◆ WORK REQUEST ◆
The response consists of the lines from the start of the material below through the line holding "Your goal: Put", repeated word for word and without pictures.

======== RAW DATA ========

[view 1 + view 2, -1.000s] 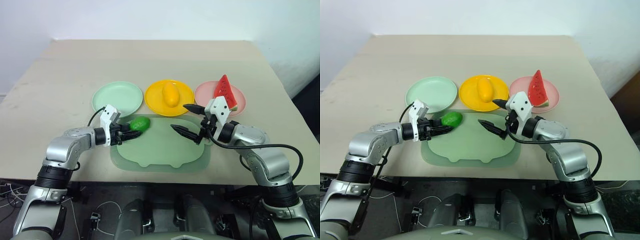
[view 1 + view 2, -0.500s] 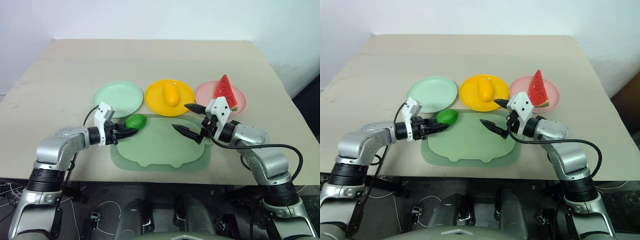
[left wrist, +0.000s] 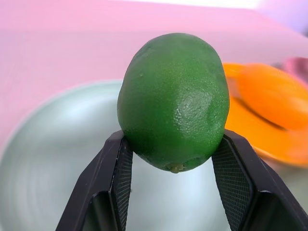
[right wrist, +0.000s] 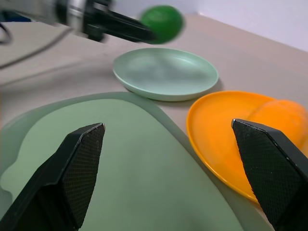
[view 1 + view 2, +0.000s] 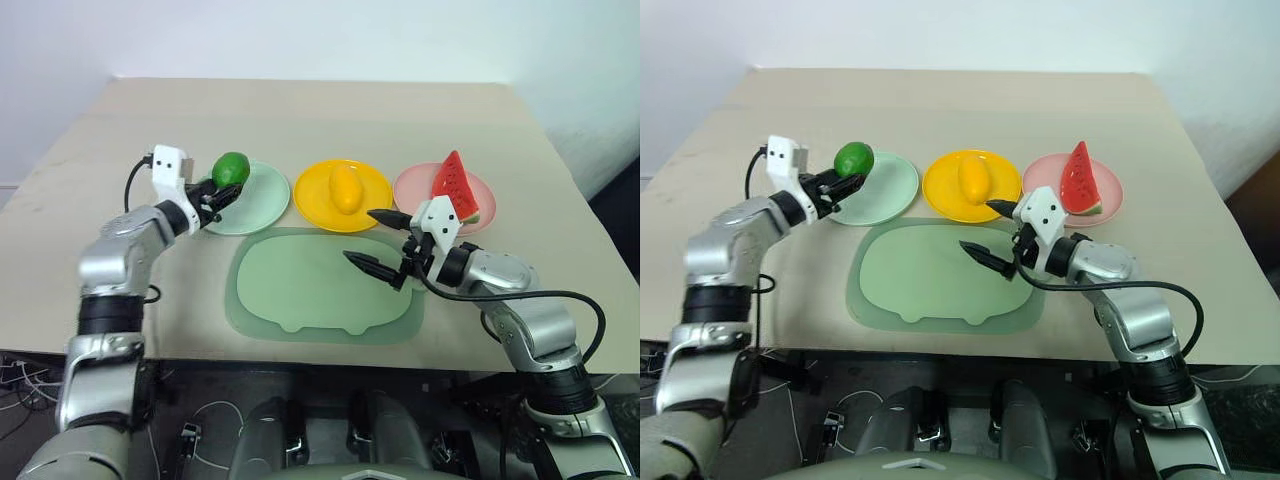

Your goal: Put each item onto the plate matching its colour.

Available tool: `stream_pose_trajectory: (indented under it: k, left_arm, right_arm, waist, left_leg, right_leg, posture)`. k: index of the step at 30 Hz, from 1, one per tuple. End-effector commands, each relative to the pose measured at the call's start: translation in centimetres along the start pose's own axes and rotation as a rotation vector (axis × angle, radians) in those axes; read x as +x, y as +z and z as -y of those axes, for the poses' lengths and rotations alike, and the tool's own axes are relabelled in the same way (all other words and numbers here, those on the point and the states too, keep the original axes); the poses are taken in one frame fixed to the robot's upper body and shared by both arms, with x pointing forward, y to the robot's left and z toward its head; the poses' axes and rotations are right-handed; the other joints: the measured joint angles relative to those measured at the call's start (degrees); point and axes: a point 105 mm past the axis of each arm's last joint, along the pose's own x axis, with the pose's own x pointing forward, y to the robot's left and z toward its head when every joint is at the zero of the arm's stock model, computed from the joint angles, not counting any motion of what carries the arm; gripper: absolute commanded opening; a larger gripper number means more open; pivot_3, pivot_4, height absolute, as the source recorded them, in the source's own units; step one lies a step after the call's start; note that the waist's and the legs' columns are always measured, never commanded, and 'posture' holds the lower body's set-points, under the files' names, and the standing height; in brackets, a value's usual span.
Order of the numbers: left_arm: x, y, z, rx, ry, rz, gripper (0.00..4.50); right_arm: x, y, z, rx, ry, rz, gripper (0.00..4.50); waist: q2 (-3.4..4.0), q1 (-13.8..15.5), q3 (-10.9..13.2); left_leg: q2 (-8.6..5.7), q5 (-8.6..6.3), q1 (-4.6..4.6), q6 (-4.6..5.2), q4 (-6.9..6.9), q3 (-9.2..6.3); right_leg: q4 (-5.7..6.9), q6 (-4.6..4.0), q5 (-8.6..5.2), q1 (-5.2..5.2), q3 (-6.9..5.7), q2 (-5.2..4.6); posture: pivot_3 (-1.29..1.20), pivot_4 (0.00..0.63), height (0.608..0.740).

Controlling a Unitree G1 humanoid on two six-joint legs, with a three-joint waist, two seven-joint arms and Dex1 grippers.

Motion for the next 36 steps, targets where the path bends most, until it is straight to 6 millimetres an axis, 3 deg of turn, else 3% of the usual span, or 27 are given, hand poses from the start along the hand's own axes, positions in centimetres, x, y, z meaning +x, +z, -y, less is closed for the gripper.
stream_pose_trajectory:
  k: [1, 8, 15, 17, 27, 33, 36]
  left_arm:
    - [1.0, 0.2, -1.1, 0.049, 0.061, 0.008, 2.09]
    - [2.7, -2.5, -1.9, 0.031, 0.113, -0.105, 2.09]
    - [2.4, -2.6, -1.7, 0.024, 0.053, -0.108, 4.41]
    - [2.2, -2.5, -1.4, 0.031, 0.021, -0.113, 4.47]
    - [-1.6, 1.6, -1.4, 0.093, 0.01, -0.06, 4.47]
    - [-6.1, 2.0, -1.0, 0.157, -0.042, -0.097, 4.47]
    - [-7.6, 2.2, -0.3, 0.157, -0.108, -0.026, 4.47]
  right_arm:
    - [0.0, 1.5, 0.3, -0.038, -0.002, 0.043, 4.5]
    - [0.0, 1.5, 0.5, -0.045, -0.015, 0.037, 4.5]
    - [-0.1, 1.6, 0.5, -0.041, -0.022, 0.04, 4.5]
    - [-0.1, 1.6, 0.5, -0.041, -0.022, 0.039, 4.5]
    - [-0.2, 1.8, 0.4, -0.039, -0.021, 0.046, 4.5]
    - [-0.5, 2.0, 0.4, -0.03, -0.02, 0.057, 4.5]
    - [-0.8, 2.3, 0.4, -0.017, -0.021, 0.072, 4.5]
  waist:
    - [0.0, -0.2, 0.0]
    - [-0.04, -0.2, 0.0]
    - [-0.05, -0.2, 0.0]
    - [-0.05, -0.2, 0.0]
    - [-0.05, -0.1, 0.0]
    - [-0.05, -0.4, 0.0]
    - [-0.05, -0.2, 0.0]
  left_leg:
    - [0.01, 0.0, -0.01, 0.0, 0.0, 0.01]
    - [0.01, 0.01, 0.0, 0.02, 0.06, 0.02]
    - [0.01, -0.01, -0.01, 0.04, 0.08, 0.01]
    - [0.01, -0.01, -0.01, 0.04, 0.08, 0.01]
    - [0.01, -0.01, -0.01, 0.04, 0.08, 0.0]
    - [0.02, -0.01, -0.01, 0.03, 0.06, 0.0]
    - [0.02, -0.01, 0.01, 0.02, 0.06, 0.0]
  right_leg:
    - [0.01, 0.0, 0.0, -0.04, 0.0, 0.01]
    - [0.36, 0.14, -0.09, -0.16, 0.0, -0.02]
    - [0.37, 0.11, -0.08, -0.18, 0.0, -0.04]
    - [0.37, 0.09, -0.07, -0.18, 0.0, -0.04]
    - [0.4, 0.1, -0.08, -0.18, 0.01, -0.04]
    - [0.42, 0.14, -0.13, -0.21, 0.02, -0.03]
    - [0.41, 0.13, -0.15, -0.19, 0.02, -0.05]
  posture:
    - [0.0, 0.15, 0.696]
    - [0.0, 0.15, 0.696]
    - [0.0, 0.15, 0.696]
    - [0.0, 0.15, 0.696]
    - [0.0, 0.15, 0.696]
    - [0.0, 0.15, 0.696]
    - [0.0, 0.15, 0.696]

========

◆ WRITTEN RESPONSE ◆
[view 1 + view 2, -1.000s] 
[view 1 + view 2, -0.500s] 
[left wrist, +0.000s] 
[right wrist, +0.000s] 
[view 1 + view 2, +0.000s] 

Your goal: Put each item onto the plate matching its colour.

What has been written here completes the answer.